“The market for the crops has terribly shrunk. Today, I filled six sacks with cucumbers intending to take them to my usual customer in Harare, but he called to say there was a change of plan. He was not taking any products as their shop has not been allowed to re-open,” Mazowe farmer Mirriam Madzivanyika told the Zimbabwe Independent.
“There are no buyers in wholesale markets either. Traders have stopped taking calls from farmers.” The Zimbabwean government announced a countrywide lockdown which began on March 30 in an attempt to control the spread of the deadly Covid-19 pandemic, but the move has brought anxiety to farmers.
For farmers who grow high-value perishable crops like the Madzivanyika and her husband, it has dealt a severe financial blow as they have been left stuck with fresh produce without a market. They are facing labour shortages and limited supply chain as people self-isolate, leaving them stuck with millions of dollars’ worth of perishable produce.

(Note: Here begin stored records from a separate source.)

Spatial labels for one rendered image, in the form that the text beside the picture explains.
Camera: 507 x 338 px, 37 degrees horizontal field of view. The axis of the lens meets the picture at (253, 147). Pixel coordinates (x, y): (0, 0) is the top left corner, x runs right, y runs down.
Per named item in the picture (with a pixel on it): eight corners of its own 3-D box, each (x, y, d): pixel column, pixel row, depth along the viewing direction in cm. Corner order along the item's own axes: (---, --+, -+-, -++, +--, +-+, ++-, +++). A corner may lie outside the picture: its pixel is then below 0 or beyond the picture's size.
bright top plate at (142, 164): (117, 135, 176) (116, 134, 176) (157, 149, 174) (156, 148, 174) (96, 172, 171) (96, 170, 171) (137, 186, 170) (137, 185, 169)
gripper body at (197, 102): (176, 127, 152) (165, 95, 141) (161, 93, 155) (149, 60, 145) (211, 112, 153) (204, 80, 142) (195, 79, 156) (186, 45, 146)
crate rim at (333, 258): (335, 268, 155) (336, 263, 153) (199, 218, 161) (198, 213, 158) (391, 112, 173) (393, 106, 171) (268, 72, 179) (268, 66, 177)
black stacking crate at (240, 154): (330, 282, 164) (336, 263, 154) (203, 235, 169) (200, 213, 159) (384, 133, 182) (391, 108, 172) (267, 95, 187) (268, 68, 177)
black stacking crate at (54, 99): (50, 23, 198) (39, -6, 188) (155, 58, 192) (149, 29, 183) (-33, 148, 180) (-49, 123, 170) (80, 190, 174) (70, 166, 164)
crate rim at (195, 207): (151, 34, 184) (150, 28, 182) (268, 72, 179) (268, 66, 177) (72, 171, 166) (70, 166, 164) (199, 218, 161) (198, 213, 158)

The government has gradually eased the lockdown, allowing wholesale markets to function as well as transport of all food items across the country, but in reality, the food supply chain is anything but smooth. Trucks and migrant labourers working on the farms are in short supply and small retailers in urban centres are finding it difficult to re-open. Fears are that a bigger crisis may unfold when farmers across the country get into the peak of the harvesting period.
Any disruption at peak harvesting season would hurt small farmers disproportionately since they usually sell their produce right after harvest to repay loans and fund the next crop.